- [What to work on] Lines from the start of the data through the line containing "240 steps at" must be given again exactly. Leave the others out.

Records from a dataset
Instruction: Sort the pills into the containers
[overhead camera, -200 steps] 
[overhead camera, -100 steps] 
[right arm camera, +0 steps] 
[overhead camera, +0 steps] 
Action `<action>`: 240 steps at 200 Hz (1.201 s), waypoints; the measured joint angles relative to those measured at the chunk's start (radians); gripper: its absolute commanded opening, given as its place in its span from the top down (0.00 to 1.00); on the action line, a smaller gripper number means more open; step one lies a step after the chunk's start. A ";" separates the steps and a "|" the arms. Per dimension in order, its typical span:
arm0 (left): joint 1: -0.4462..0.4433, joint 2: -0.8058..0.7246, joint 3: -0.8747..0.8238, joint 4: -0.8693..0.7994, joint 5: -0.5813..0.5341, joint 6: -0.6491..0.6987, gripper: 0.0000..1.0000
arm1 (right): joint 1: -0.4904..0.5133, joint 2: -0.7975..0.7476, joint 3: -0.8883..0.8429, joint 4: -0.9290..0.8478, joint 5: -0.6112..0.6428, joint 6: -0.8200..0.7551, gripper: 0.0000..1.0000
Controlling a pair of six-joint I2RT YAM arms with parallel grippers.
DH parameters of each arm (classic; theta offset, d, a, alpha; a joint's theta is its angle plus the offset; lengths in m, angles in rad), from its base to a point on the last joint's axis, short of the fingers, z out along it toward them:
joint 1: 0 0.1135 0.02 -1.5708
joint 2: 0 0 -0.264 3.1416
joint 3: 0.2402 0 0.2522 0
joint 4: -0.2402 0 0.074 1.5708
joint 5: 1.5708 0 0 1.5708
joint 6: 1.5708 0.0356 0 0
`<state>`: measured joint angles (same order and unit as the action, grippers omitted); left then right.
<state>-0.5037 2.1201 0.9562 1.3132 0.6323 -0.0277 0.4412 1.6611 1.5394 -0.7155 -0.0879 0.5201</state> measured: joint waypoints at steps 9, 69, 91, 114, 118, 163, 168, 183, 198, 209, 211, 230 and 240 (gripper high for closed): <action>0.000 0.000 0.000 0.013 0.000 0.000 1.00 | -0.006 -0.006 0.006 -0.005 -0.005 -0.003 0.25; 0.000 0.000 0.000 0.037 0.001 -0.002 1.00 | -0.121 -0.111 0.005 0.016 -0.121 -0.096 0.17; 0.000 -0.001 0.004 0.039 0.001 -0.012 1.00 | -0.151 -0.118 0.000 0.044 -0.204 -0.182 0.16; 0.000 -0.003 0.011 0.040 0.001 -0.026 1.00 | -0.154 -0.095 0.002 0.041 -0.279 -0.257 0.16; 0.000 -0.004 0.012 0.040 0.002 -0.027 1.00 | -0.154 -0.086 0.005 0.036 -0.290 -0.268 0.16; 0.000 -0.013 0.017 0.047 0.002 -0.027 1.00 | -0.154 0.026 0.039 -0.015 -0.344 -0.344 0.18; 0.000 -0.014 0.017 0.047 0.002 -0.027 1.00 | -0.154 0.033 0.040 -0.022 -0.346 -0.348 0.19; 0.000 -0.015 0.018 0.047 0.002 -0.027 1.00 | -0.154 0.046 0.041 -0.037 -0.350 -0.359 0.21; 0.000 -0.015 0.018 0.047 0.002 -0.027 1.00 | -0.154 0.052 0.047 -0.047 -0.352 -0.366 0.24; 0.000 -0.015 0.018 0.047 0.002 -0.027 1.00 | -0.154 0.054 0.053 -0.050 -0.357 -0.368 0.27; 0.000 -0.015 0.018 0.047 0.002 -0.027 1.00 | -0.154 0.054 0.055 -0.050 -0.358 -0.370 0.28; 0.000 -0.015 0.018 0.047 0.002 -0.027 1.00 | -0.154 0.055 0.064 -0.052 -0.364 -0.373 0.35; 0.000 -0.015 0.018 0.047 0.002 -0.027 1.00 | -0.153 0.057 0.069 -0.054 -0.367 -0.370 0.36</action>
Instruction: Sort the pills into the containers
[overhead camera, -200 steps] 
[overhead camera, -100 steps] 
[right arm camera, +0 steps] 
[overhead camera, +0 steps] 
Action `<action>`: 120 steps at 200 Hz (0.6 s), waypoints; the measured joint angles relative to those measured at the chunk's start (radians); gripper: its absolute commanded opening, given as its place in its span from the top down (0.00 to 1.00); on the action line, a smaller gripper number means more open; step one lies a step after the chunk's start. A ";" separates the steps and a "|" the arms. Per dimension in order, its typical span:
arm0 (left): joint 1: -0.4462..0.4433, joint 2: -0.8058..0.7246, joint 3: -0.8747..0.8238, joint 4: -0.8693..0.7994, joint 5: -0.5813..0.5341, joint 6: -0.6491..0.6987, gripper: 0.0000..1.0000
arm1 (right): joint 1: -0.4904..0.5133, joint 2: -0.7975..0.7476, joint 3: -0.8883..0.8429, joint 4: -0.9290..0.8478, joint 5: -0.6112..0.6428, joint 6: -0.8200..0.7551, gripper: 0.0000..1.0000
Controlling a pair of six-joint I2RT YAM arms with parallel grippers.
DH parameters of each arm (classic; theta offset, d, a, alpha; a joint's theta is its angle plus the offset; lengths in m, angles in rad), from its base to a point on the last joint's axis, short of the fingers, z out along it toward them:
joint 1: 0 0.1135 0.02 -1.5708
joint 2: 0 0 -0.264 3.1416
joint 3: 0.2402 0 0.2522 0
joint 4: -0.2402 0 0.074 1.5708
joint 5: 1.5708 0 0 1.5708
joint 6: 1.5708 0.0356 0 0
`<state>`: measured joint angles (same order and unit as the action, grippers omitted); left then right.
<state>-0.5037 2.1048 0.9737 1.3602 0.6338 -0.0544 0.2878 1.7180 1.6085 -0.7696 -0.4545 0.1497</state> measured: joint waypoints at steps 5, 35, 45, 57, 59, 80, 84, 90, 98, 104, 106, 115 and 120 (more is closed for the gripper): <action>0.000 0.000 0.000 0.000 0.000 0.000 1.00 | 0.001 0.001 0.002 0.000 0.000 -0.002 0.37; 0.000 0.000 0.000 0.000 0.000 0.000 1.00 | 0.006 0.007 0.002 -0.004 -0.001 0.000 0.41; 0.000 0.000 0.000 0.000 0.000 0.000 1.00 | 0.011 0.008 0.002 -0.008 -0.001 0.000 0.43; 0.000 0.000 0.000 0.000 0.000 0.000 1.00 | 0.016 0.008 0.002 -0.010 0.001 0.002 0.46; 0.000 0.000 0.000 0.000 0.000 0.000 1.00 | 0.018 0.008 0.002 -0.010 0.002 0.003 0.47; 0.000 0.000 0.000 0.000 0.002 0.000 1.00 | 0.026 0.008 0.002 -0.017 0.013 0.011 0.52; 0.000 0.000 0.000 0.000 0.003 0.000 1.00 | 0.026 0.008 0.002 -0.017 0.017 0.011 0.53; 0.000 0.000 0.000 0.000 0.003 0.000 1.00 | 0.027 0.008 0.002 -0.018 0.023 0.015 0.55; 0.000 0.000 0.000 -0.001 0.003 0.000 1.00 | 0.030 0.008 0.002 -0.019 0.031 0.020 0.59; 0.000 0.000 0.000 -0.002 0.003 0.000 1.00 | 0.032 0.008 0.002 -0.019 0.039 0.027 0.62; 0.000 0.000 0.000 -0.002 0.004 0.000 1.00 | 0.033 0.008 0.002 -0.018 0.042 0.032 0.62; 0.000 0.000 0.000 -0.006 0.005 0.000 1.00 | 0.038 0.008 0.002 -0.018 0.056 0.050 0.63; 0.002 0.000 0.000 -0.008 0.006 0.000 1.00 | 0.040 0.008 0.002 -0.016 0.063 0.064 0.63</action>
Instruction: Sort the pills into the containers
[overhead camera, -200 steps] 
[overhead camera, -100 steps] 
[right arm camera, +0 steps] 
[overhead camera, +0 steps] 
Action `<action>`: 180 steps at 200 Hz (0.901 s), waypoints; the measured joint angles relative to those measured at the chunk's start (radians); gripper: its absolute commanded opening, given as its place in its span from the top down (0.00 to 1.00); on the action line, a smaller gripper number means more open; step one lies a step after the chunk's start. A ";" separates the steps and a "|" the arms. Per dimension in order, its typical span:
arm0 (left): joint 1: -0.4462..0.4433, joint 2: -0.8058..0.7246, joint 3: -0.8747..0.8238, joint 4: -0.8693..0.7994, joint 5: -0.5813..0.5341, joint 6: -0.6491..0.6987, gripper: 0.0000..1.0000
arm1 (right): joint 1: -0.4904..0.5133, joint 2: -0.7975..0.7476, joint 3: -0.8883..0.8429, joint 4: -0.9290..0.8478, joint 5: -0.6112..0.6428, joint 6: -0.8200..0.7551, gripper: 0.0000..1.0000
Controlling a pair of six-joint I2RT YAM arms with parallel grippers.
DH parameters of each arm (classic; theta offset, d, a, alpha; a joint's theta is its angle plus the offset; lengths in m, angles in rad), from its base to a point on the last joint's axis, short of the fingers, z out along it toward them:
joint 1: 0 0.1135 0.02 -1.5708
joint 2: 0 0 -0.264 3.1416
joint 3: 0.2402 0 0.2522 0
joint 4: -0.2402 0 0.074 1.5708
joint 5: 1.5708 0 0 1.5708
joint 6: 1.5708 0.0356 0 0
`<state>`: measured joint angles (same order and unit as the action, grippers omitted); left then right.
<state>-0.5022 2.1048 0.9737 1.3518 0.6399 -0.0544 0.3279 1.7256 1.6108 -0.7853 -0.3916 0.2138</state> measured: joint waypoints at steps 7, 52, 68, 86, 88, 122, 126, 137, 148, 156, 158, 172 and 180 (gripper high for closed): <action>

- [Answer to this task]
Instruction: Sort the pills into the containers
[overhead camera, -200 steps] 
[overhead camera, -100 steps] 
[right arm camera, +0 steps] 
[overhead camera, +0 steps] 
Action `<action>`: 240 steps at 200 Hz (1.201 s), waypoints; the measured joint angles relative to those measured at the chunk's start (radians); gripper: its absolute commanded opening, given as its place in its span from the top down (0.00 to 1.00); on the action line, a smaller gripper number means more open; step one lies a step after the chunk's start. A ";" separates the steps and a "|" the arms. Per dimension in order, its typical span:

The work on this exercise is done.